Look for the line containing "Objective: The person" in the listing below; from there, output every line exactly, the last one included.
EXERCISE DATA Block Start
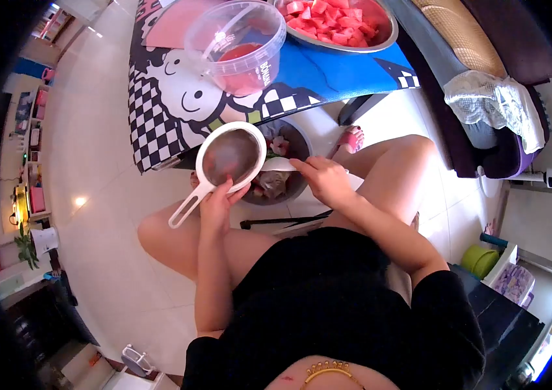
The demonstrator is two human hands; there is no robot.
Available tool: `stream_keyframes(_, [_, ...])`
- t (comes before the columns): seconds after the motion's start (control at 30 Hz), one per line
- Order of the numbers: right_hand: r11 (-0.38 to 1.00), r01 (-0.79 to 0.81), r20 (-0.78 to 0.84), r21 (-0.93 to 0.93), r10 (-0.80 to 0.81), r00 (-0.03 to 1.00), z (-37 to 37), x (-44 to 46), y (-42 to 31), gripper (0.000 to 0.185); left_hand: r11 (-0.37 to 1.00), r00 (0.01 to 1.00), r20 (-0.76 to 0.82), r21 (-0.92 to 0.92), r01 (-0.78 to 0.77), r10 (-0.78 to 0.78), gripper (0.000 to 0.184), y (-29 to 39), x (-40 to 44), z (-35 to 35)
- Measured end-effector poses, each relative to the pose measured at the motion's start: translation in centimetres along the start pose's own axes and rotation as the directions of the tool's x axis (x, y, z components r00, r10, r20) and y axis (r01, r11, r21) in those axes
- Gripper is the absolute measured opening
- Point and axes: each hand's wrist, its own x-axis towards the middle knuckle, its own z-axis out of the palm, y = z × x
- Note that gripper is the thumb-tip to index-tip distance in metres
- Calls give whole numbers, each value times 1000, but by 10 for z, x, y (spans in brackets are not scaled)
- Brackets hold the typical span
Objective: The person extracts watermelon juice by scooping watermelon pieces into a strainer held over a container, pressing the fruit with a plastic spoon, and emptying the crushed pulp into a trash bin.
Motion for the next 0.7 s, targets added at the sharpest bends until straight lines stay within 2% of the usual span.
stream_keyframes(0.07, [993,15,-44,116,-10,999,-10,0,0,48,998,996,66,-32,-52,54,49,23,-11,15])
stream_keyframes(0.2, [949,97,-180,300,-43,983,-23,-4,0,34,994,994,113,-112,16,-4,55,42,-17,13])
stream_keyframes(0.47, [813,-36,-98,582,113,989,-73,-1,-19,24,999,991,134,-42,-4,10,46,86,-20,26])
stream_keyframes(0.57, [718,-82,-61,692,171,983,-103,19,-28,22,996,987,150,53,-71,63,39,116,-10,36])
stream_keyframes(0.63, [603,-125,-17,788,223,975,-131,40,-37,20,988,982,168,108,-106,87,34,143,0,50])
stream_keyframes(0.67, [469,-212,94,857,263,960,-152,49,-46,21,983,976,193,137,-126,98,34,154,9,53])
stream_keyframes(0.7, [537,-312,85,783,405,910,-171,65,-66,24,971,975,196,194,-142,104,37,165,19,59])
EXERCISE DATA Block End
■ RESULT FOR THIS TASK
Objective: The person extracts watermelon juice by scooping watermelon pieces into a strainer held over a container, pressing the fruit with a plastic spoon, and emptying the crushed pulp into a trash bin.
Motion for the next 0.7 s, targets added at the sharpest bends until straight lines stay within 2% of the usual span.
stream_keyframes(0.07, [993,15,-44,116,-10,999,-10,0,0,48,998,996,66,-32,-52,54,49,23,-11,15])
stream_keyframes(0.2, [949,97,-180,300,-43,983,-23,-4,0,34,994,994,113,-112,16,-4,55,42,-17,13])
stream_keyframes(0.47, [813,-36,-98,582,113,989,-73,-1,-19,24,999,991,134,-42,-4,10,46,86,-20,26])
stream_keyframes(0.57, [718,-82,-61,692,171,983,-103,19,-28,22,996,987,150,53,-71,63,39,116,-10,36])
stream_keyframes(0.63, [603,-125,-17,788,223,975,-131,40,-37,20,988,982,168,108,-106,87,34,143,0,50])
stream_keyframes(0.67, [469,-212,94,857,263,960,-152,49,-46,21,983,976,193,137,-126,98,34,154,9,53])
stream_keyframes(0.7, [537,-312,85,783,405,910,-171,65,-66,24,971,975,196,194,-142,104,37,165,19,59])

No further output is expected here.